The Inquisition was a way to control them once they converted. A constant threat that could be held over their heads to make these subjects do what the sovereigns wanted. It didn't really heat up into the 'pure-blood' horror that it became until Philip II. Kaplan has a number of sources listed in the back that lay out the history of the institution, so he has no excuse for not knowing that.

Plus he made Rodrigo Borgia, in his brief mention, a nice guy.
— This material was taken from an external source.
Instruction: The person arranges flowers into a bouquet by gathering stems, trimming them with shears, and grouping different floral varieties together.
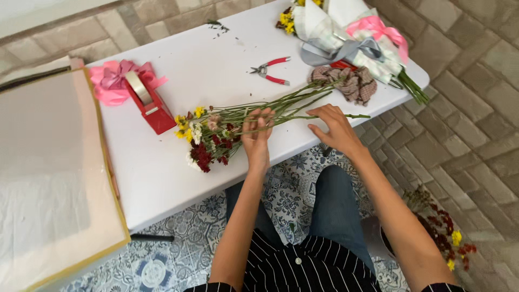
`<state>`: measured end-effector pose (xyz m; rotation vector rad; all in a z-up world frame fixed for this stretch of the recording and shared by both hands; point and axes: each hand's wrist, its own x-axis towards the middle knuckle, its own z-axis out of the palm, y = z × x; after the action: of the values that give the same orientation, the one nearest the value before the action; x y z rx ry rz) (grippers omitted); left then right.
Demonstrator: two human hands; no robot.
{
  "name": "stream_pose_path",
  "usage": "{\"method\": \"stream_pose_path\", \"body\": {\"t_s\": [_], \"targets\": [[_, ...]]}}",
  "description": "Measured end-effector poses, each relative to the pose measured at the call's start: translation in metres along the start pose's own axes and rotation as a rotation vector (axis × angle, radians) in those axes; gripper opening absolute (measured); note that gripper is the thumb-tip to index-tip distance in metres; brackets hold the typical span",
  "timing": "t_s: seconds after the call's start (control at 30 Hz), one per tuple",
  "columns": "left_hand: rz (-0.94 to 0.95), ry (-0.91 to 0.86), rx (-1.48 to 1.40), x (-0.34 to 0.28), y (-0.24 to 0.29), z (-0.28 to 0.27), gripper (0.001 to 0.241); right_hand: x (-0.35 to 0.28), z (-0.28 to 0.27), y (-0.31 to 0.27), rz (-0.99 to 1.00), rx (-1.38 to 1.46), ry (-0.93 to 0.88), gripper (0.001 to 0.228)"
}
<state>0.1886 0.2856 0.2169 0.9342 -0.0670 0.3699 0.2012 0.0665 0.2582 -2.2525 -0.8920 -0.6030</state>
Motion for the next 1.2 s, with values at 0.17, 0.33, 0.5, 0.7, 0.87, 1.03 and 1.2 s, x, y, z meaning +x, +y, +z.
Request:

This is the later pope Alexander IV, father of Cesare of the same surname, who made a point of murdering his daughter's husbands.

Spoiler warning: there wasn't an ending. it just sort of fizzled down. Which made me quite mad. If I'm going to wade through all that unpleasantness, it would be nice to have some reason for having done so.

Well, this review will have to suffice.

Posted: Mon August 2nd, 2010, 5:50 am
by Margaret
While I didn't hate this as passionately as MLE, probably because I wasn't hoping as much to like it, my impressions were similar (review at HistoricalNovels.info). It's a debut novel, and I think the author bit off more than he could chew by trying to fit absolutely everything in of relevance to 1492. As a result, the plot was all over the place and didn't stick to any one thread closely enough to keep me interested. I was especially intrigued by a plot thread introduced early in the novel that linked Columbus's idea of a westward voyage to the Indies with an old Hebrew document, but though the thread is tied up near the end of the novel, not enough is done with it in between to keep it interesting.

Like MLE, I'm not fond of spending large amounts of time in the heads of creepy guys like Torquemada, and this novel went over my personal tolerance level. I also prefer to avoid torture scenes, especially when there's nothing particularly fresh or enlightening in the way the author handles them. There was one fairly short torture scene, along with quite a bit of implied torture, so not over my personal tolerance level - but except that the historical Santángel's family was indeed tortured by the Inquisition, there wasn't anything particularly special about the scene that justified its inclusion for me.

The portrayal of Pope Alexander (Rodrigo Borgia), though, was interesting and, I thought, one of the better scenes in the novel. Apparently, this amoral Renaissance pope actually had fairly enlightened policies toward Jews. The about-to-be-published mystery novel Poison by Sara Poole also portrays Borgia as a not-completely-unsympathetic figure, and goes into more detail about his relations with the Jews of Rome. (Review at HistoricalNovels.info coming next week)

Posted: Mon August 2nd, 2010, 6:17 am
by MLE (Emily Cotton)
Margaret, I would have been OK with the dullness if he had at least gotten the history right. Or maybe if I hadn't been so aware of how many errors there were. But when you have to cringe through page after page of slanted and switched facts, it ruins the main point, which was that the Jews in Spain were badly treated.

For me, it was doubly offensive because the writer compromised his credibility. The Inquisition was evil enough to need no exaggeration.

Paradoxically, I would also have been OK with the 'massaged' history if the plot had kept me entertained enough. But this did neither; it came across as a piece of yellow journalism that cheapened the suffering of everybody involved for no good reason.

Posted: Mon August 2nd, 2010, 6:54 am
by Margaret
Yes, a really water-tight factual underpinning helps to justify dullness, although if I'm going to read something dull on a historical period, I'd rather turn to nonfiction. I don't have enough background on 15th century Spain to be able to pick out distortions and errors, but I did find the love affair between Santángel and Rachel to be far-fetched. And since it never goes anywhere, it mainly seemed like a long digression. I suppose the author put it in because he thought the novel would attract more readers if it had a love interest. For myself, though, I would have preferred to leave it out in favor of a more in-depth look at the politics of the time. This is what most enticed me about the novel before I started reading, the prospect of a look at the politics of Ferdinand and Isabella's court from the perspective of an insider who advised them and managed the cash flow. But that never really materialized.